Testing Lalama’s reality arrives quickly
Current AI models have a relatively limited limited short -term memory. In AI, a context window works to some extent in this way, determines how much information it can take simultaneously. AI language models such as Lama usually process the memory called tokens as pieces of data, which can be a piece of whole words or long words. Large contexts allow the Windows AI model to take long documents, major code bases and long conversations.
Despite the promotion of a 10 million token context window of Meta Lama 4 Scout, developers have so far discovered that using a portion of the money has proved to be a challenge due to the limits of memory. Simon Wilison Reported On its blog that provides access to third party services, such as GROQ and fireworks, limit the scout context to only 128,000 tokens. Another provider offered 328,000 tokens in conjunction with AI.

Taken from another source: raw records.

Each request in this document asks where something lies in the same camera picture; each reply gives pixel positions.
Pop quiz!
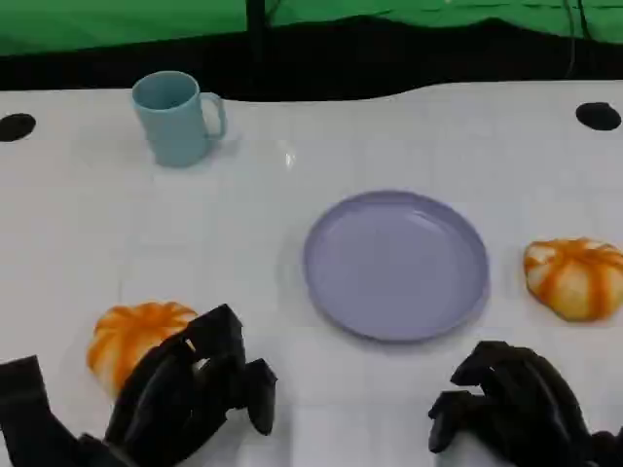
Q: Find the orange white toy bread roll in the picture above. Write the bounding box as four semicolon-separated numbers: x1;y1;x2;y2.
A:
86;301;200;398
523;236;623;322

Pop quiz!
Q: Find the green cloth backdrop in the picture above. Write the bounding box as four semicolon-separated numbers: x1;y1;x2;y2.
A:
0;0;623;57

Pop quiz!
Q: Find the pale green mug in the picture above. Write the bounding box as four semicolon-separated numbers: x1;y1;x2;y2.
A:
130;70;229;169

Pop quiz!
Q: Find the lilac plate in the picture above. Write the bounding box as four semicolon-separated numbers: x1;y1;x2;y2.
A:
302;189;491;343

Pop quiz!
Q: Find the black table cable grommet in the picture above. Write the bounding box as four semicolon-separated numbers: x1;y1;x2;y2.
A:
0;113;37;143
574;101;623;131

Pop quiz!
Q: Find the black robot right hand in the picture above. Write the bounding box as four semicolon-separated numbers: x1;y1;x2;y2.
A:
427;340;594;467

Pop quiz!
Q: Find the black vertical pole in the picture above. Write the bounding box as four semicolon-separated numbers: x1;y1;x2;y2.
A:
245;0;268;98

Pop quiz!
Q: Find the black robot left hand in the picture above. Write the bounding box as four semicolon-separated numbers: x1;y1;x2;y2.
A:
104;304;278;467

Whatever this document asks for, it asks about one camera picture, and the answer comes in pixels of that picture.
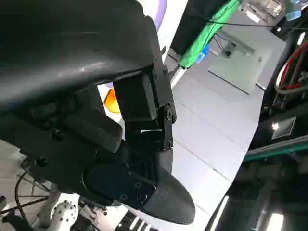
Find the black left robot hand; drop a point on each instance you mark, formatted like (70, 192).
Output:
(72, 60)

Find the orange white toy bread roll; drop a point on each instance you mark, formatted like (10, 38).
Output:
(111, 101)

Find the small blue background item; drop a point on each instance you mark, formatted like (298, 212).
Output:
(204, 55)

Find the green cloth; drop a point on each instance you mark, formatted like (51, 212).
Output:
(202, 33)

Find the white background robot joint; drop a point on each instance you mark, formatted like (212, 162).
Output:
(65, 215)

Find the grey workshop platform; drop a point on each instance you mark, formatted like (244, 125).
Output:
(238, 60)

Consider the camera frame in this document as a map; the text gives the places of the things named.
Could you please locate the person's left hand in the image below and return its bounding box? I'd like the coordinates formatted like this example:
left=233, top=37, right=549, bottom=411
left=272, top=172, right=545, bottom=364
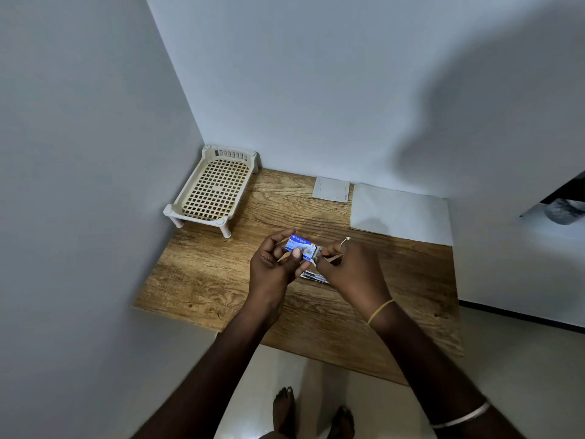
left=248, top=228, right=313, bottom=317

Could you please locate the person's right hand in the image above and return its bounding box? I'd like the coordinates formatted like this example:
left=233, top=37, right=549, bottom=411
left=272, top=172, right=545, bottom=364
left=314, top=237, right=395, bottom=323

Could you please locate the small blue staple box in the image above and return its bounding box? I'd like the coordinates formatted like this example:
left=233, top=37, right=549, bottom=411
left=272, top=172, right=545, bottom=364
left=283, top=233, right=319, bottom=264

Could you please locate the large white paper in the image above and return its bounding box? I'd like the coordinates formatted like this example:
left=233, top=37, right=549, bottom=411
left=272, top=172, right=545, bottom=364
left=349, top=182, right=455, bottom=247

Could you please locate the small white paper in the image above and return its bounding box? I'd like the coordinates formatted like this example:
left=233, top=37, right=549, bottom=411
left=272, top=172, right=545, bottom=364
left=312, top=176, right=352, bottom=204

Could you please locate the white plastic lattice tray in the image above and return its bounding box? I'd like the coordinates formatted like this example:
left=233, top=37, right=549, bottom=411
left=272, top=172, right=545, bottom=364
left=163, top=145, right=263, bottom=239

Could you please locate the person's left forearm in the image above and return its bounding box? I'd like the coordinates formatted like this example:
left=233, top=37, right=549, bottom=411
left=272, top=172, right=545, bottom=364
left=132, top=310, right=276, bottom=439

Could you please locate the person's right forearm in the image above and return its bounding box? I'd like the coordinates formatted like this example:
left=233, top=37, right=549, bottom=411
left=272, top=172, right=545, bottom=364
left=369, top=300, right=527, bottom=439

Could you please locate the person's left foot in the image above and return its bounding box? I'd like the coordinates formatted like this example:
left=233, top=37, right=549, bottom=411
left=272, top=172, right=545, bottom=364
left=272, top=386, right=296, bottom=439

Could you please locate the person's foot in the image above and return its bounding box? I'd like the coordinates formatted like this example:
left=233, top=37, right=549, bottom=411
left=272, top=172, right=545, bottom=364
left=272, top=386, right=296, bottom=439
left=326, top=405, right=356, bottom=439

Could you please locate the person's right foot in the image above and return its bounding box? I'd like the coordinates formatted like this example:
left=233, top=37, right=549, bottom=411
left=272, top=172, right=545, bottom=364
left=326, top=405, right=356, bottom=439

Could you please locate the yellow wrist thread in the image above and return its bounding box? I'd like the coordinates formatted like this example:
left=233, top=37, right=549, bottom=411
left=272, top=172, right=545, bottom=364
left=366, top=298, right=397, bottom=327

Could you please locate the silver bangle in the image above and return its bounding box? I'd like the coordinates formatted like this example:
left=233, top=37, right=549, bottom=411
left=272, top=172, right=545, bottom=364
left=429, top=401, right=491, bottom=430

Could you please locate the grey round container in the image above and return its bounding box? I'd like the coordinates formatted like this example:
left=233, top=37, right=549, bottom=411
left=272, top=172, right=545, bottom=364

Evidence suggests that access to large contexts requires immense resources. Wilison pointed to the notebook of Meta’s example (“build_with_llama_4“), Which states that 1.4 million tokens require eight high -end NVIDIA H100 Gpus to run context.
Willison documentary documentary of his testing problems. When he asked Lama 4 Scout Open rotor Submitting a long online conversation (about 20,000 tokens), the result was not useful. He described the output as a “complete waste output”, which repeatedly turned into a loop.